“Hearty laughter is a good way to jog internally without having to go outdoors.” – Norman Cousins
Although pharmaceuticals’ proliferation has eased mental illness suffering, humor is one of the most over-looked and effective treatments. Norman Cousins discovered that merely ten minutes of induced hearty laughter produced two hours of painless sleep. Cousins experienced minimal pain living with ankylosing spondylitis after several years of continuous laughter therapy. He ditched the opioids and aspirin in favor of Marx Brothers films and Candid Camera.

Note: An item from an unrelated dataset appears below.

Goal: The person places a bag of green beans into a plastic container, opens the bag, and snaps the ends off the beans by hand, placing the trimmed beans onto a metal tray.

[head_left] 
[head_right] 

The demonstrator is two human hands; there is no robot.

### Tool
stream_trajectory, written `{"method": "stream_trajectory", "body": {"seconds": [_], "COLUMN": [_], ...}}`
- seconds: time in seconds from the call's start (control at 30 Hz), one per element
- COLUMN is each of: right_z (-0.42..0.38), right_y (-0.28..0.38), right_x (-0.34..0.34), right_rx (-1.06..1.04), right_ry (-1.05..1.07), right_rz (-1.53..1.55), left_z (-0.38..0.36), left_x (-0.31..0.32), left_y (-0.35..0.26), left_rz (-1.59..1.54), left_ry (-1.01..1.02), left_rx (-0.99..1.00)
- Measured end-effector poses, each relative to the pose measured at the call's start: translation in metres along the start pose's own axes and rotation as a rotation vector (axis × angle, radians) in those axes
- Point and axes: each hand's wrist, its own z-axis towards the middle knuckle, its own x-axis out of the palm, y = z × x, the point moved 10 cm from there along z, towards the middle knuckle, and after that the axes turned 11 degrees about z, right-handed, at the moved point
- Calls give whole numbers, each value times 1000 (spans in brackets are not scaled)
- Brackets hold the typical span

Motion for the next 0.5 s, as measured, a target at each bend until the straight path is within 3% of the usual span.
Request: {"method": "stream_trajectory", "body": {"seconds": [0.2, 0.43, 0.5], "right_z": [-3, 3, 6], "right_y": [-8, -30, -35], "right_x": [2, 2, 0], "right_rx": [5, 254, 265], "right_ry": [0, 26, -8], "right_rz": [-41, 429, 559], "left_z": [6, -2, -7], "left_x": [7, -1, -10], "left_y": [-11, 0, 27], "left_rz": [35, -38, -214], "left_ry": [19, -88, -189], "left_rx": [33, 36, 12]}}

Dr. Hunter “Patch” Adams, medical doctor, clown, and social activist, is often invited to provide presentations at medical schools globally, inspiring students to incorporate humor into healthcare. Adams encourages people who visit families and friends in hospitals to bring humor and fun for healing. Adams founded Gesundheit! Institute, a community hospital, focusing on the importance of humor and play in the healing process.

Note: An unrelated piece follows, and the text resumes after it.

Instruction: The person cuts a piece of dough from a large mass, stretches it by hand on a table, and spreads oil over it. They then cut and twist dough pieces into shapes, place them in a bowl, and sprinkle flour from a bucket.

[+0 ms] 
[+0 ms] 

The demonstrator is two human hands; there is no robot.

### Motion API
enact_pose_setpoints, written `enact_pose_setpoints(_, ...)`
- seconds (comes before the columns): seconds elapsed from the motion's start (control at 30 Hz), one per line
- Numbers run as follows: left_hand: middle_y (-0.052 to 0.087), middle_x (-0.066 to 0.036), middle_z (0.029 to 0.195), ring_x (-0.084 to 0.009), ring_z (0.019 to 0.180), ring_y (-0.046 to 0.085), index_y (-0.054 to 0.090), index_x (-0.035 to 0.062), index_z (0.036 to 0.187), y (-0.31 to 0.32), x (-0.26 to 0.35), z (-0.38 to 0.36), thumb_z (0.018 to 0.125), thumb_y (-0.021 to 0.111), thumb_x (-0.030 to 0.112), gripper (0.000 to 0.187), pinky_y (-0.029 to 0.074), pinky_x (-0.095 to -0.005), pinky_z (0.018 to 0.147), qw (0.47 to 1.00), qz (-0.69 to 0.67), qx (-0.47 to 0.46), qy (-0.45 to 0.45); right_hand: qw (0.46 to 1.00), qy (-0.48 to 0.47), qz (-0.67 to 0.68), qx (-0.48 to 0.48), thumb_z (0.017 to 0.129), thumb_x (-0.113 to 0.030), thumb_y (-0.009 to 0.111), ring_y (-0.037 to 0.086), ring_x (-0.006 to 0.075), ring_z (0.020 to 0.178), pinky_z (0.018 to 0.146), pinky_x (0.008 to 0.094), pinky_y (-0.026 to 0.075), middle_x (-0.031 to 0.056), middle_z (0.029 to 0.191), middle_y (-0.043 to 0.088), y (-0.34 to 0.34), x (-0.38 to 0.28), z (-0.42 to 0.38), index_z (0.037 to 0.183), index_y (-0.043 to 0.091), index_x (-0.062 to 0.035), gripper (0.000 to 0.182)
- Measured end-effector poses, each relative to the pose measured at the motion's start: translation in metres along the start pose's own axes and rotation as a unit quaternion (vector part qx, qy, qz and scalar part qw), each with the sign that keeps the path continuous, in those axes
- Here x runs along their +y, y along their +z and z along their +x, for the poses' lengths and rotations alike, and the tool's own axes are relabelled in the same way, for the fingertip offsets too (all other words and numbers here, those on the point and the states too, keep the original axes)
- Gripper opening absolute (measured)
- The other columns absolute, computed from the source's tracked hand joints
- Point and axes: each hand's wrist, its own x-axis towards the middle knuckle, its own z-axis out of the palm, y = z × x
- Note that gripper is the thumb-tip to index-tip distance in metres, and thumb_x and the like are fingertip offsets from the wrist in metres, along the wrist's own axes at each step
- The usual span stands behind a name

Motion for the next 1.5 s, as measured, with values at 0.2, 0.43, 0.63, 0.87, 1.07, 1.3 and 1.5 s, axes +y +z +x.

Many physicians recognize the therapeutic benefits of laughter, recommending their patients to watch a funny movie, try “laughter yoga,” or attend a comedy show rather than prescribing medications. A laugh a day may keep the doctor away.
Humor is composed of three experiences: intellectual (wit), emotional (fun, joy), and physiological (laughter, smiling). Comedy always contains some measure of truth or self-awareness. Humor can be destructive or healing, expressing love, hatred, and aggression. In the saddest moments, levity induces a sense of optimism.
Therapeutic benefits of laughter
Many studies have shown that laughter can elevate moods, relieve stress and anxiety. Laughter increases the “happy” brain chemicals, dopamine and serotonin. Cortisol and epinephrine, the stress hormones, decrease with laughter. A study involving “laughing yoga” classes found that participants reported increased energy and reduced tension. Laughter can also alleviate depression and improve sleep quality.
Quality of life
Laughter can reduce the stress among caregivers and improve their psychological health. Quality of life markers among nursing home residents improves when introducing humor. Laughter therapy improves the quality of life for cancer patients as well as boosting their immune systems.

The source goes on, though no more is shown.